### Problem to solve
Copy out each line featuring the string "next" from the entries beneath.

========================================

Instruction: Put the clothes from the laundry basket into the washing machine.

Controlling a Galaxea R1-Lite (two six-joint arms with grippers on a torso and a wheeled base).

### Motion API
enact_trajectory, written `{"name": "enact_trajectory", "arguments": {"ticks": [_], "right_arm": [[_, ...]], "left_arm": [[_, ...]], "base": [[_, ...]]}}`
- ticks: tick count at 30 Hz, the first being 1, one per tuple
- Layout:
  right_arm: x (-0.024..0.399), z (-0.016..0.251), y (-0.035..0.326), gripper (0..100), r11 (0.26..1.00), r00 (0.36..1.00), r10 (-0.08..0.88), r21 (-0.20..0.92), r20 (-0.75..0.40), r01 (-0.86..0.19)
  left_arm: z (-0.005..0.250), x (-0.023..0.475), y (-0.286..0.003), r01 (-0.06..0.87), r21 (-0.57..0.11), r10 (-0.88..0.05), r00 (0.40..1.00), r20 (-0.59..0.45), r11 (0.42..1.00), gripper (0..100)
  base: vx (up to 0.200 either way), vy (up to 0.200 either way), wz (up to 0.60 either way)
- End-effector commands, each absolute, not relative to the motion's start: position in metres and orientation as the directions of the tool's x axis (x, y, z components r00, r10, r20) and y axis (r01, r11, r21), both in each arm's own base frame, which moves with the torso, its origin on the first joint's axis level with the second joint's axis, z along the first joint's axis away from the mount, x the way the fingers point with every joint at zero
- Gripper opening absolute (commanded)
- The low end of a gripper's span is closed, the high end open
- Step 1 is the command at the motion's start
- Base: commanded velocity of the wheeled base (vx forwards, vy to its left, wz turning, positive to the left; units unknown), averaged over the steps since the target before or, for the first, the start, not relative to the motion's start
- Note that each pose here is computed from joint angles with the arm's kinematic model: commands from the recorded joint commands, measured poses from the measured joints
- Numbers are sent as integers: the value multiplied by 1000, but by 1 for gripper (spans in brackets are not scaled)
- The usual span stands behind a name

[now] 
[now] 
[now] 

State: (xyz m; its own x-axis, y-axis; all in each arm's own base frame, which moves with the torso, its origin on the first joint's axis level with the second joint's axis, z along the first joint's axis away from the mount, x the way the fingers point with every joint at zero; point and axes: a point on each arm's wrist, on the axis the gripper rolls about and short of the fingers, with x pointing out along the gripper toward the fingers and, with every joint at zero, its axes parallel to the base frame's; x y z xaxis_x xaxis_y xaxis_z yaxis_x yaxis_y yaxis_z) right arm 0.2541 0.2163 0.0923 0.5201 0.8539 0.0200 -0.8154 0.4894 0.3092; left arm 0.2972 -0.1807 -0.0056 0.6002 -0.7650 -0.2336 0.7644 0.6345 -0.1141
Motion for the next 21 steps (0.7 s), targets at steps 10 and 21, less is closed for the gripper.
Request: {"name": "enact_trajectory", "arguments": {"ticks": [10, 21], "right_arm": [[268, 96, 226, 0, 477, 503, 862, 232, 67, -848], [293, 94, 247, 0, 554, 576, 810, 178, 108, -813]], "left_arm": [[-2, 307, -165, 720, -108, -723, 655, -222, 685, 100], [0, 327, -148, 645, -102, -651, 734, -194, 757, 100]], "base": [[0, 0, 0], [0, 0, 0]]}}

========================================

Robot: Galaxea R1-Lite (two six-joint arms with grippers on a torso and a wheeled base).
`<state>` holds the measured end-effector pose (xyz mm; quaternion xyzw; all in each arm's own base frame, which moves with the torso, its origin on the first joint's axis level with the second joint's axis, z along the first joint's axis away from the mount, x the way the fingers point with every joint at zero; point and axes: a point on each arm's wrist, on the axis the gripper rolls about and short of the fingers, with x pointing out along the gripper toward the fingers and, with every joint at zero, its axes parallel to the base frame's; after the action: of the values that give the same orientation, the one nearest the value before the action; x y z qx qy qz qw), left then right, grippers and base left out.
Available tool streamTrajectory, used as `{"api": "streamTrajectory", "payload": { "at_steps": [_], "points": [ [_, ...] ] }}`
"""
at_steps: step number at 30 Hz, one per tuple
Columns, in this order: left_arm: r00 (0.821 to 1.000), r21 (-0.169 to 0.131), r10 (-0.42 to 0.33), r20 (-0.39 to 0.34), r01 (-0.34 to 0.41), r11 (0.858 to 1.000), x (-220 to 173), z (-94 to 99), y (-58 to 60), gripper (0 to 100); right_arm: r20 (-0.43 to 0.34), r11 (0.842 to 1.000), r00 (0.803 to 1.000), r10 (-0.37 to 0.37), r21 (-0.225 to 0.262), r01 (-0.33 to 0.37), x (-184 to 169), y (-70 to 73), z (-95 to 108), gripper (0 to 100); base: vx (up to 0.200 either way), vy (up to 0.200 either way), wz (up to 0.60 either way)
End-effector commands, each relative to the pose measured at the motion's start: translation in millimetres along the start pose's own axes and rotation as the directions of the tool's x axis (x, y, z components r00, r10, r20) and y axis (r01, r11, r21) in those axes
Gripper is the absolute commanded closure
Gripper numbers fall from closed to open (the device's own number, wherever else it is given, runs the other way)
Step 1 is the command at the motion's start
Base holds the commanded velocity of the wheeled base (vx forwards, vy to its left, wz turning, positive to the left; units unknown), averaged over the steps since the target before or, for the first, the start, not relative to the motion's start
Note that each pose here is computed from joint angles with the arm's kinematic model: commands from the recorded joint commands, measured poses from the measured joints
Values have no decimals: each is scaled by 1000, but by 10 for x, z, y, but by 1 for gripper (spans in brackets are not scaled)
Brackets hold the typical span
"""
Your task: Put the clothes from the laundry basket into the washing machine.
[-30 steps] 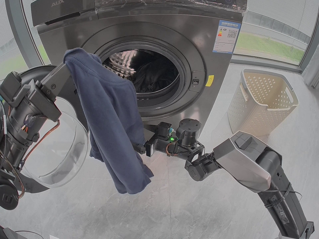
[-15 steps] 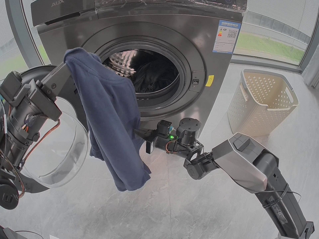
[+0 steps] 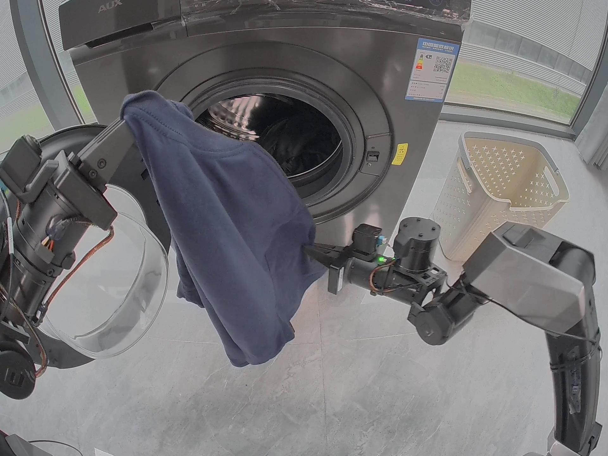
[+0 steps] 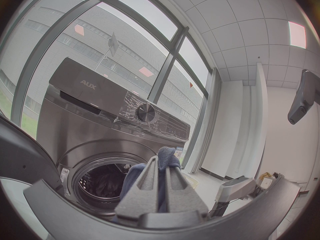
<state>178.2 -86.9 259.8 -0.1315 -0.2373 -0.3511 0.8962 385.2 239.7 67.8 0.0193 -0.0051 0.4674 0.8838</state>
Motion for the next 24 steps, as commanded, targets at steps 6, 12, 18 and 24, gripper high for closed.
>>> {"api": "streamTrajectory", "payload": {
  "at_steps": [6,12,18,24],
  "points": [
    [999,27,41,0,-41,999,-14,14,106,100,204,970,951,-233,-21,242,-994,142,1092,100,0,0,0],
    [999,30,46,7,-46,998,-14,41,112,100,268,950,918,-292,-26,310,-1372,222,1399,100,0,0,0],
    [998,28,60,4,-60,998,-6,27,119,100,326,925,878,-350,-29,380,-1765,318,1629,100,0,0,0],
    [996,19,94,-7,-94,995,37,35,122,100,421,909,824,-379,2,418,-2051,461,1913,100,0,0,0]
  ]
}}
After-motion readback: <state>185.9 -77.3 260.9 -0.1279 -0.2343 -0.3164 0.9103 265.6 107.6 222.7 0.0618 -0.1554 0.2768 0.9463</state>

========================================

### Answer to the problem
Motion for the next 21 steps (0.7 s), targets at steps 10 and 21, less is closed for the gripper.
Motion for the next 24 steps, as commanded, targets at steps 6, 12, 18 and 24, gripper high for closed.

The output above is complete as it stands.